I have two datasets/dataframes df1
and df2
, I want to generate df3
by finding the difference between numeric columns of df2 and df1's column_X.
#### copy and paste below to generate df1 and df2
import pandas as pd
from random import uniform
import numpy as np
# generation of df1
data = np.random.uniform(15,40, size=(60, 2))
df1 = pd.DataFrame(data, columns=['column_A','column_B'])
df1['column_X'] = df1.mean(axis=1)
df1
# generation of df2
data = np.random.uniform(10.5,32.8, size=(60, 30))
df2 = pd.DataFrame(data, columns=['column_1','column_2','column_3','column_4','column_5',
'column_6','column_7','column_8','column_9','column_10',
'column_11','column_12','column_13','column_14','column_15',
'column_16','column_17','column_18','column_19','column_20',
'column_21','column_22','column_23','column_24','column_25',
'column_26','column_27','column_28','column_29','column_30',])

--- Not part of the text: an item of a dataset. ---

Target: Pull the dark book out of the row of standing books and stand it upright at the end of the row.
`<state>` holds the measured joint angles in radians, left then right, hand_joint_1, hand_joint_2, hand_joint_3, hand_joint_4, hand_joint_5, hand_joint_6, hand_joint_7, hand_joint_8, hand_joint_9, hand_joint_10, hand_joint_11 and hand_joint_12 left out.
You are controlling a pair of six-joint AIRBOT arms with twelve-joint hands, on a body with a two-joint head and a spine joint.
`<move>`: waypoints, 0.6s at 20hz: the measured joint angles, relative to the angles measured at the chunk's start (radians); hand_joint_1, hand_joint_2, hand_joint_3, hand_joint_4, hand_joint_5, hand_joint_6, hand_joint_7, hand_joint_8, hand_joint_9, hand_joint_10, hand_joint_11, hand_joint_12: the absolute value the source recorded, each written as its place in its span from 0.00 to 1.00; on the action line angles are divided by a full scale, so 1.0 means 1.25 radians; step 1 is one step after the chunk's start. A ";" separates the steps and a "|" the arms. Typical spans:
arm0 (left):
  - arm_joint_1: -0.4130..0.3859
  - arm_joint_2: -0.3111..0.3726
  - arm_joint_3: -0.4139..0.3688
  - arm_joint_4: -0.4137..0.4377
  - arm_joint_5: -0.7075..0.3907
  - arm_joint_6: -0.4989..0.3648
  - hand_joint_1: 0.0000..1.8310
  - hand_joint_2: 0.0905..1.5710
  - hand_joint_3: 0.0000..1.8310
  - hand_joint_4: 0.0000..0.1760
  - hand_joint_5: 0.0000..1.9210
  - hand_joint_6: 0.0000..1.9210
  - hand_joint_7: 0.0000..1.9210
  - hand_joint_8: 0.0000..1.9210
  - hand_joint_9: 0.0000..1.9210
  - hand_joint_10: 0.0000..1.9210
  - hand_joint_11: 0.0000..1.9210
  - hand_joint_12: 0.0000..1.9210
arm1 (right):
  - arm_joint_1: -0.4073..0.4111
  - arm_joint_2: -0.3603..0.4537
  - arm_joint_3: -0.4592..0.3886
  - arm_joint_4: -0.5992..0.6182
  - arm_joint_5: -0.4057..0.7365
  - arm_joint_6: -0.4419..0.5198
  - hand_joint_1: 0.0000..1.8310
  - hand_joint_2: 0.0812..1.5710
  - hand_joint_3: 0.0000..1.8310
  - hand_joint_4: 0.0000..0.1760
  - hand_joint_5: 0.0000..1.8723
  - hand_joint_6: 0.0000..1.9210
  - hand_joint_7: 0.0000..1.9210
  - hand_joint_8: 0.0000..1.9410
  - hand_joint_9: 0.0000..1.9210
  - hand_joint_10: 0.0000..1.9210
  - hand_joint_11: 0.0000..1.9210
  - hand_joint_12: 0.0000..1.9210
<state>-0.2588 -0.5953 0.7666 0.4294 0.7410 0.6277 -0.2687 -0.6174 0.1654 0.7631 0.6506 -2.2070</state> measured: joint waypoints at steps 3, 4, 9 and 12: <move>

df2["Group"] = pd.DataFrame(np.repeat(['A','B','C'], 20, axis=0))
# make "Group" column the first column
col = df2.pop('Group')
df2.insert(0, 'Group', col)
df2
I want to generate df3 by substracting df2's numeric columns (column_1 to column_30) from df1's Column_X while retaining the "Group" column
# Step 1: create an empty df3 and then append df2['Group']
df3 = pd.DataFrame()
# substract "column_X from each numeric column
df3['col_1X_sub'] = df2['column_1'] - df1['column_X']
df3['col_2X_sub'] = df2['column_2'] - df1['column_X']
df3['col_3X_sub'] = df2['column_3'] - df1['column_X']
.
.
.
df3['col_30X_sub'] = df2['column_30'] - df1['column_X']
final df3 should look something like this for all 30 columns
Copy and then broadcast-subtract:
import pandas as pd
import numpy as np
np.random.seed(0)
a, b = ab = np.random.uniform(low=15, high=40, size=(2, 60))
df1 = pd.DataFrame({
'column_A': a,
'column_B': b,
'column_X': ab.mean(axis=0),
})
df2 = pd.DataFrame(
data=np.random.uniform(low=10.5, high=32.8, size=(60, 30)),
columns=[f'column_{i}' for i in range(1, 31)],
)
df2.insert(
loc=0, column='Group',
value=np.repeat(['A','B','C'], 20, axis=0),
)
df3 = df2.copy()
df3.iloc[:, 1:] -= df1['column_X'].values[:, np.newaxis]